[Task prompt]
Write out again each line of the material below, unchanged, from the first one to the line that holds "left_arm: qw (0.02".
(Beginning of Data block)
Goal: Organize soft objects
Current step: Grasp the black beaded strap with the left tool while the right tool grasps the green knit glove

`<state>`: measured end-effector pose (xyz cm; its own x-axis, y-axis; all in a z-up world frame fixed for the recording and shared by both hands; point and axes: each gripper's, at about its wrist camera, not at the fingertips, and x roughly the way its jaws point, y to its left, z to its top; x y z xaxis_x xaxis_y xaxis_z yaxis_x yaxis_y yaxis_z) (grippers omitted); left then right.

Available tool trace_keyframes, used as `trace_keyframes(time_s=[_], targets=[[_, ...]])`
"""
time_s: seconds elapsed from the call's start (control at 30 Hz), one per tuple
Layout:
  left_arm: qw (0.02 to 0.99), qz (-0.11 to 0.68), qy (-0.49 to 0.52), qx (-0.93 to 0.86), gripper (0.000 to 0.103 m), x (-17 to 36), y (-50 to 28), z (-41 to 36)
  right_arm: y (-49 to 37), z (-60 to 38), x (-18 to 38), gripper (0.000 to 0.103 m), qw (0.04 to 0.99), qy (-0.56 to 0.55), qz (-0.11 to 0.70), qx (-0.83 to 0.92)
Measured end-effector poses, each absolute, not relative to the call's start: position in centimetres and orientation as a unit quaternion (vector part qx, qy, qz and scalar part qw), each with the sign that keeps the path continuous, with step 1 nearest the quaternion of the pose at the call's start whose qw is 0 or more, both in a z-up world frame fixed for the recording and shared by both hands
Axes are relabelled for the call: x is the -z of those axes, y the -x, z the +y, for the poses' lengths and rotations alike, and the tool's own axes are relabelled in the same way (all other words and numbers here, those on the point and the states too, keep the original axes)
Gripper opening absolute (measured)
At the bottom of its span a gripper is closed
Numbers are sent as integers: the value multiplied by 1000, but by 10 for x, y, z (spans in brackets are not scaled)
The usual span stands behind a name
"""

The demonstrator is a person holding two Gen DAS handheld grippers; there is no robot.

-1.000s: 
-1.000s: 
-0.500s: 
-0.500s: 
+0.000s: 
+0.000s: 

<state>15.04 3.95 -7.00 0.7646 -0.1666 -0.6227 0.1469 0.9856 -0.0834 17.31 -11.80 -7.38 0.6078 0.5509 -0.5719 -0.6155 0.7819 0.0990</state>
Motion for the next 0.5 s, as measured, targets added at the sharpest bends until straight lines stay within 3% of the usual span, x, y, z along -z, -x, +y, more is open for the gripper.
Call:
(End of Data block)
[Finished task]
Goal: Organize soft objects
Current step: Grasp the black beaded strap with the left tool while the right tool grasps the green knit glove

`<state>`: measured end-effector pose (xyz cm; its own x-axis, y-axis; all in a z-up world frame fixed for the recording and shared by both hands; point and axes: each gripper's, at about its wrist camera, not at the fingertips, and x roughly the way its jaws point, y to its left, z to its top; x y z xaxis_x xaxis_y xaxis_z yaxis_x yaxis_y yaxis_z) (grippers omitted); left then right.

Available tool trace_keyframes, used as `trace_keyframes(time_s=[_], targets=[[_, ...]])`
"""
time_s: seconds elapsed from the call's start (control at 30 Hz), one per tuple
Layout:
  left_arm: qw (0.02 to 0.99), qz (-0.11 to 0.68), qy (-0.49 to 0.52), qx (-0.93 to 0.86), gripper (0.000 to 0.103 m), x (-17 to 36), y (-50 to 28), z (-41 to 36)

This is the complete answer.